Liver Specialist Saskatoon - The liver is an organ of the body which is necessary to perform various functions within the body, comprising protein synthesis, detoxification, and the production of biochemicals that are important for digestion. The liver is needed for the body to survive. Liver dialysis may be used for short term but there is no way to function for long term without a liver.
The jobs which the liver carries out, comprises plasma protein synthesis, glycogen storage, the decomposition of red blood cells, detoxification and hormone production. The liver sits below the diaphragm in the abdominal-pelvic region of the abdomen. The liver is responsible for producing bile. This is an alkaline compound that emulsifies lipids to help in digestion. The tissues that make the liver are highly specialized. They regulate a large amount of high volume biochemical reactions, including the breakdown and synthesis of small and complex molecules.
The liver is an incredible organ in the way that it is the only internal human organ which is capable of generating naturally. It just takes as little as 25% of a liver to regenerate into a whole liver. This is considered to be compensatory growth as opposed to true regeneration. Thus, the liver's lobes that are removed do not re-grow, and the liver growth is a restoration of function and not original form. In true regeneration, both the original function and form are restored.
Diseases of the Liver
The liver in truth, supports practically every organ within the body and is very important for survival. Nevertheless, the liver is prone to numerous diseases due to its location in the body and its multidimensional functions that it carries out. Amongst the most common liver sicknesses include: alcohol damage, cirrhosis, hepatitis A, B, C, and E, fatty liver, tumours and cancer and damage caused by heavy drug use, particularly cancer medications and acetaminophen, also known as paracetamol.

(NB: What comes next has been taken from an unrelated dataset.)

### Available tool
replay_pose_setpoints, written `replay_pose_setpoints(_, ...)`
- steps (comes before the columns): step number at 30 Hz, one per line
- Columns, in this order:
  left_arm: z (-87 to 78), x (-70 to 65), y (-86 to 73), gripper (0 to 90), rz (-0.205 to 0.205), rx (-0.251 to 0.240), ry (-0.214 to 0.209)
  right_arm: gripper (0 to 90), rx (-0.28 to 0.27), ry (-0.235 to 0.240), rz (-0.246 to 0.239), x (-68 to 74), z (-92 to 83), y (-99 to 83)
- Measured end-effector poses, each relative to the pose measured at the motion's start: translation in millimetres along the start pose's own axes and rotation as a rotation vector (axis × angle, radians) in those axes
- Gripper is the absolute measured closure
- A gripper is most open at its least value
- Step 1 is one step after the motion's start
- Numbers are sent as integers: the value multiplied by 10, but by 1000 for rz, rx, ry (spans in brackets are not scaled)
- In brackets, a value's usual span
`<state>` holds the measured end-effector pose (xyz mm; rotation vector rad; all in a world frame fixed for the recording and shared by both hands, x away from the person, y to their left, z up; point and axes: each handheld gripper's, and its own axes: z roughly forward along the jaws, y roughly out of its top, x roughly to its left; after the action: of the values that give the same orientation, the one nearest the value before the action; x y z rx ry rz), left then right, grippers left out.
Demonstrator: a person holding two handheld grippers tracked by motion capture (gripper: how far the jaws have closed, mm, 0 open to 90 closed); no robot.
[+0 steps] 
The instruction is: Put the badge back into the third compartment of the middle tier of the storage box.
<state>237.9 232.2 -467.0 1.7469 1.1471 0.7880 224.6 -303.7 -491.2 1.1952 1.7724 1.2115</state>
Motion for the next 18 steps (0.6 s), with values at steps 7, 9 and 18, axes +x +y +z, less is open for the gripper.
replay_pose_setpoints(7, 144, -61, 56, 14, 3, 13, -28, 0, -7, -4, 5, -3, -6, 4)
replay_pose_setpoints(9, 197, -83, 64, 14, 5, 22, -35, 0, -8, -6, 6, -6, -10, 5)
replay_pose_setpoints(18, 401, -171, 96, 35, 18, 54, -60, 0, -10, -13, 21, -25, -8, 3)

A large number of liver illnesses are accompanied by jaundice. This is due to increased bilirubin levels in the body, resulting from the breakup of the haemoglobin of dead red blood cells. Usually, the liver removes bilirubin from the blood and emits it through bile. Sicknesses which affect liver function will cause derangement of these processes. Fortunately, the liver has a large reserve ability and also a huge ability to regenerate. Normally, the liver only exhibits signs after extensive damage has occurred.
Classic liver damage signs consist of: dark urine when bilirubin mixes with the urine, pale stools take place when the brown pigment stercobilin is absent from the stool. This pigment is derived from bilirubin metabolites which are made in the liver. Jaundice is the yellow tinge on the whites of the eyes or the skin that happens where bilirubin deposits on the skin. This results in an intense itching sensation that is the most common complaint by those suffering liver failure.
When there is a loss of nutrients, vitamins and minerals, excessive fatigue can happen. When the liver fails to produce albumin, swelling can occur in the abdomen, ankles and feet. Easy bleeding and bruising are other symptoms. Substances which help to prevent bleeding are produced within the liver, hence, when liver damage is present, severe bleeding can result since these substances are not available anymore.